**Task to carry out**
Tell me how many lines in the entries below contain the word "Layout"; reply with the number and nothing else.
+ + +
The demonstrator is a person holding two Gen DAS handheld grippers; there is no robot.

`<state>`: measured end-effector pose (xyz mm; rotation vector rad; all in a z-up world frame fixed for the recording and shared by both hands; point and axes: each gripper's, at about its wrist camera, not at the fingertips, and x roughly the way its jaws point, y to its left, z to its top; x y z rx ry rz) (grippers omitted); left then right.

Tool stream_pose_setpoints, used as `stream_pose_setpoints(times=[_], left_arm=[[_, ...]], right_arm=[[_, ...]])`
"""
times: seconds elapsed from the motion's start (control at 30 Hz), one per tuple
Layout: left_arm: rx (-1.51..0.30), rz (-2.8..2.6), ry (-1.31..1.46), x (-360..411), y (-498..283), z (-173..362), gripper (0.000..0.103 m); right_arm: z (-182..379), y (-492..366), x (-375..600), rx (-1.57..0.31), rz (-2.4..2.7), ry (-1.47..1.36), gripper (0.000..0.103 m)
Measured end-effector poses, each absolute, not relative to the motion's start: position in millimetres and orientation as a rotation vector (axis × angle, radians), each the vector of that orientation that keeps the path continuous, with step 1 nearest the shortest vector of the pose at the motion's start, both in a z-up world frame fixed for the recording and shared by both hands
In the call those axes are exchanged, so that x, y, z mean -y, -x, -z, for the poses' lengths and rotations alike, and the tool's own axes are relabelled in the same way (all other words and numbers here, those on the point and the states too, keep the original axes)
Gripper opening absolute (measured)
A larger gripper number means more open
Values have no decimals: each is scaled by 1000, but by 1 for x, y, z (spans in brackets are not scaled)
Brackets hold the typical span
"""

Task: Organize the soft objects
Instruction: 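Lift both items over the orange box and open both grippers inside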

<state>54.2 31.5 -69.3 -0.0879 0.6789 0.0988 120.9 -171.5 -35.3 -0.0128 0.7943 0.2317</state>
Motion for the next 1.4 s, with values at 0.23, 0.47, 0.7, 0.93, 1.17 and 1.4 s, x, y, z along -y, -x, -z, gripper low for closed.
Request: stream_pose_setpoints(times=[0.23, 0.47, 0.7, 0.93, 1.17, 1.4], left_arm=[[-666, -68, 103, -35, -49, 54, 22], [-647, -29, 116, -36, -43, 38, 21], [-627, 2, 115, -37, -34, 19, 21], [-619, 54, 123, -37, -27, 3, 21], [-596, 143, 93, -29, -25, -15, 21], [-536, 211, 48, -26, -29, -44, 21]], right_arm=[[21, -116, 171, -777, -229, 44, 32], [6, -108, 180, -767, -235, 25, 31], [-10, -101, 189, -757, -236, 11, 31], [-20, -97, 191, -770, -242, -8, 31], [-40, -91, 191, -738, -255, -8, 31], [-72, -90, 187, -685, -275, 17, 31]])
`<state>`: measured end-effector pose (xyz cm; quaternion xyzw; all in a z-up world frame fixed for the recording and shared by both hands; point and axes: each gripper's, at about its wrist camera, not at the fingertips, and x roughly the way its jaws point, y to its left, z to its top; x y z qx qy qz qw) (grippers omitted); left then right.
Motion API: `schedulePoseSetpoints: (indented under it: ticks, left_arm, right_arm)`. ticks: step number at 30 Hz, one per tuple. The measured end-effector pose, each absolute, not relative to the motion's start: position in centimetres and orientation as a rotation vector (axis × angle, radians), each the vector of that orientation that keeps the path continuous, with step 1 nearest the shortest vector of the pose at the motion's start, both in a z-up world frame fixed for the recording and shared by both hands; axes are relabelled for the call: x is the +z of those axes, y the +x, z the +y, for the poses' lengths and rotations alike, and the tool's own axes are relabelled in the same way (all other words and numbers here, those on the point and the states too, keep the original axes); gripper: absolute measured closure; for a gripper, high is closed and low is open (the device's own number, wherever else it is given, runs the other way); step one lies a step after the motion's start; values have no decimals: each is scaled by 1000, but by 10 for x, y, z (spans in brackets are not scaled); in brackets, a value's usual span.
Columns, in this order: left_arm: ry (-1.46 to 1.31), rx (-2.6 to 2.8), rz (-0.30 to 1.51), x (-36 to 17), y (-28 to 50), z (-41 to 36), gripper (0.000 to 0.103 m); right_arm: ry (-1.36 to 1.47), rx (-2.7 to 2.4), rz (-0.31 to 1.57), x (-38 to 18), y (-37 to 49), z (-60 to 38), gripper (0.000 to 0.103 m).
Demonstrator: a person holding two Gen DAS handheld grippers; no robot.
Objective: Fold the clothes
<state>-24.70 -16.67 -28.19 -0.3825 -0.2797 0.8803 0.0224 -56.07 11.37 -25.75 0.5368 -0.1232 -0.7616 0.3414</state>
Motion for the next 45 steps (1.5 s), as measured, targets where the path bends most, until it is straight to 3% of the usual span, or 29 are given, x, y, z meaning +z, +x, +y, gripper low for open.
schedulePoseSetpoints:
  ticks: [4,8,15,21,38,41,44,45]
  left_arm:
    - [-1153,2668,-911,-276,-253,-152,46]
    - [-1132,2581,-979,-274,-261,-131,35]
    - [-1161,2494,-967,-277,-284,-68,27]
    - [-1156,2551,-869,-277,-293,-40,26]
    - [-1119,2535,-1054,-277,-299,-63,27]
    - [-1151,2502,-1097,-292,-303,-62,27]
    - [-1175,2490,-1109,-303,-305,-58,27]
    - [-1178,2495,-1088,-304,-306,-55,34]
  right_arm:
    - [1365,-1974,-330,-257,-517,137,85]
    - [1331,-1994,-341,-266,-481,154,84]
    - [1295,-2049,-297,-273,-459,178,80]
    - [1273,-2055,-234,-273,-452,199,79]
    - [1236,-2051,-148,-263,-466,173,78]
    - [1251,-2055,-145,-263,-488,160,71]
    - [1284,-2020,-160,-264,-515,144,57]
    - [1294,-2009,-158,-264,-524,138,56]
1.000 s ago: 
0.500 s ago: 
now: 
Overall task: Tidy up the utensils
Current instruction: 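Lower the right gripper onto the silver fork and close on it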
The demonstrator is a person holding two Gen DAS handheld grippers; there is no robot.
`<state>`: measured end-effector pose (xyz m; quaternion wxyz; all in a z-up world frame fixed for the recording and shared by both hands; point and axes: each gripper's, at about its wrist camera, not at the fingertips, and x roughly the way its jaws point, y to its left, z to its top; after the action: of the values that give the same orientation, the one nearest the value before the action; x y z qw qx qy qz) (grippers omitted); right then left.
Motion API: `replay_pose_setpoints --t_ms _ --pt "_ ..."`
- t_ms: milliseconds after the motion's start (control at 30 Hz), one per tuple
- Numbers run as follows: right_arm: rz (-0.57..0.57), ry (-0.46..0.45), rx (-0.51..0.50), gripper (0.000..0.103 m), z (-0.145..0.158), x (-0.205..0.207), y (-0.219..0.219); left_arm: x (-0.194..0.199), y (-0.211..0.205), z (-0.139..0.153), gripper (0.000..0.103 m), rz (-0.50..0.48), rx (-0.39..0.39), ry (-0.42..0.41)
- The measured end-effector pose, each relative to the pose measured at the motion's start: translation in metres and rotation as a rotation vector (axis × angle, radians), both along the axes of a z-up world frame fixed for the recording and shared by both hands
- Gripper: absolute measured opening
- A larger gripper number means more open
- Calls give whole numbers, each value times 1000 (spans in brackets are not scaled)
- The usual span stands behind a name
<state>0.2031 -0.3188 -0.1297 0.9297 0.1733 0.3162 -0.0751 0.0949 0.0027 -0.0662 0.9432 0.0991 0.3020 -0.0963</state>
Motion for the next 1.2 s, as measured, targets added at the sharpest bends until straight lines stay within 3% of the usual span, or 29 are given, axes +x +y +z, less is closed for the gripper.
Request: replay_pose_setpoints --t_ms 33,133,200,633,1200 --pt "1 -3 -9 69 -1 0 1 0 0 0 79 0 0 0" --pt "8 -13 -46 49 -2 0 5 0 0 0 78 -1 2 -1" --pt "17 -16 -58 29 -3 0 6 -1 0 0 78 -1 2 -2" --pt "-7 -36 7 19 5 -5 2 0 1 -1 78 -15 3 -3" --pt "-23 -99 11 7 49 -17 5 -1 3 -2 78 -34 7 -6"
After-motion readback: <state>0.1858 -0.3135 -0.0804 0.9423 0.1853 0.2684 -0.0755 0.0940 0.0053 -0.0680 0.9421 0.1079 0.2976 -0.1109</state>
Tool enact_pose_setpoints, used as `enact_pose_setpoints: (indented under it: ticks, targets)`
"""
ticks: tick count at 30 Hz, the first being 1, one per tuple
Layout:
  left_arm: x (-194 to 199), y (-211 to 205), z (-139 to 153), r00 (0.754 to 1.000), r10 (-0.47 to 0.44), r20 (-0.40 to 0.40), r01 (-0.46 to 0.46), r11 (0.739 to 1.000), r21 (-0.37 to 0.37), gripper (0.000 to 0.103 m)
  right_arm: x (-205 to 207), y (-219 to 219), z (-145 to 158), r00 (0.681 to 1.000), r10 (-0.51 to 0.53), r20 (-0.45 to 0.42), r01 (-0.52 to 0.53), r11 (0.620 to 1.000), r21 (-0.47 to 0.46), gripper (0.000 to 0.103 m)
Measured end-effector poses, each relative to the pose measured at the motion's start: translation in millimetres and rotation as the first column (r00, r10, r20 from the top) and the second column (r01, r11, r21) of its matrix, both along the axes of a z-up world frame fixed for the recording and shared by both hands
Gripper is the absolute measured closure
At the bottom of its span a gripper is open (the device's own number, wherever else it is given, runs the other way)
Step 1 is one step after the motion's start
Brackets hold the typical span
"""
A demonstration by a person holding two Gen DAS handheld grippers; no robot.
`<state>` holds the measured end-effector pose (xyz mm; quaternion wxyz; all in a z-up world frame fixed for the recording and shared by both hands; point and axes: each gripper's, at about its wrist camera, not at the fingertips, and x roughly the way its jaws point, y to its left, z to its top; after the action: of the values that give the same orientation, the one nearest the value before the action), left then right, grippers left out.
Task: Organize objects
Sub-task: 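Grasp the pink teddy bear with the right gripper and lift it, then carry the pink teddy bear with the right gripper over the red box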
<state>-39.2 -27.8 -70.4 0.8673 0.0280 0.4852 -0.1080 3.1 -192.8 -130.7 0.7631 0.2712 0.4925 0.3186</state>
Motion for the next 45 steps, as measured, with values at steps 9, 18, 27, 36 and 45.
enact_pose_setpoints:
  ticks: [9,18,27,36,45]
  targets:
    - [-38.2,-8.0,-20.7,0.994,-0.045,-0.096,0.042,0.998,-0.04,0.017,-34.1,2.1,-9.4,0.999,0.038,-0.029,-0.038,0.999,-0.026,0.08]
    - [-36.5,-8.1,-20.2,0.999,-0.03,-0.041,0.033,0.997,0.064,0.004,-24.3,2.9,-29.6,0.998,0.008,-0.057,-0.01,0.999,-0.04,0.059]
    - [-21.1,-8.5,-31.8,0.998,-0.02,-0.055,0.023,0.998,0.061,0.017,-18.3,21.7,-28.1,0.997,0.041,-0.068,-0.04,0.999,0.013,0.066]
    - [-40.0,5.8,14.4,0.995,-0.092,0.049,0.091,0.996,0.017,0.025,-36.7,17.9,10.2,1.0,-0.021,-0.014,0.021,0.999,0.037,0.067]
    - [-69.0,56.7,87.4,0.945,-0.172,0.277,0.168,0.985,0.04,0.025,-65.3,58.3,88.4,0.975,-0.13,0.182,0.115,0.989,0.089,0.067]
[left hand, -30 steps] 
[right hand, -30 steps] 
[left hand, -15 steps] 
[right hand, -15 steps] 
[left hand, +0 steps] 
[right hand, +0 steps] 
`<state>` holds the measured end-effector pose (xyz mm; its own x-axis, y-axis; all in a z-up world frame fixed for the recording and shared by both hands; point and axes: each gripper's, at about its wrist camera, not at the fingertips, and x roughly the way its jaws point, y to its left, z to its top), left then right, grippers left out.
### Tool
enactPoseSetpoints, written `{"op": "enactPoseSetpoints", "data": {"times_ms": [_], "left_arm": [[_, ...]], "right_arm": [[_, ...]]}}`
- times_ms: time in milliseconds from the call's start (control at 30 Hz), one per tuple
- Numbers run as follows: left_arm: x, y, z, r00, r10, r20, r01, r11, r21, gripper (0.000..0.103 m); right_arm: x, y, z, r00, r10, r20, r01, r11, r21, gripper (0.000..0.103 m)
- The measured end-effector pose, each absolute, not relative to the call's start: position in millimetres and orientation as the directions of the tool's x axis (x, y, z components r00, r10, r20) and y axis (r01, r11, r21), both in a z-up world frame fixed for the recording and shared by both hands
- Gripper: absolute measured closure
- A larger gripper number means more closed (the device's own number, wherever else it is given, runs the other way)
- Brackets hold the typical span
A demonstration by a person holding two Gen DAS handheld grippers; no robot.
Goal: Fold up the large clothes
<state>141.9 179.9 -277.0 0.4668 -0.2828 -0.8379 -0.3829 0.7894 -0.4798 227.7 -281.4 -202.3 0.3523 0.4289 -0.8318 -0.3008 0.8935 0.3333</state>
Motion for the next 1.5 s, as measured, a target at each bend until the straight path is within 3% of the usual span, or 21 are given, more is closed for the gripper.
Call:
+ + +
**Response box**
2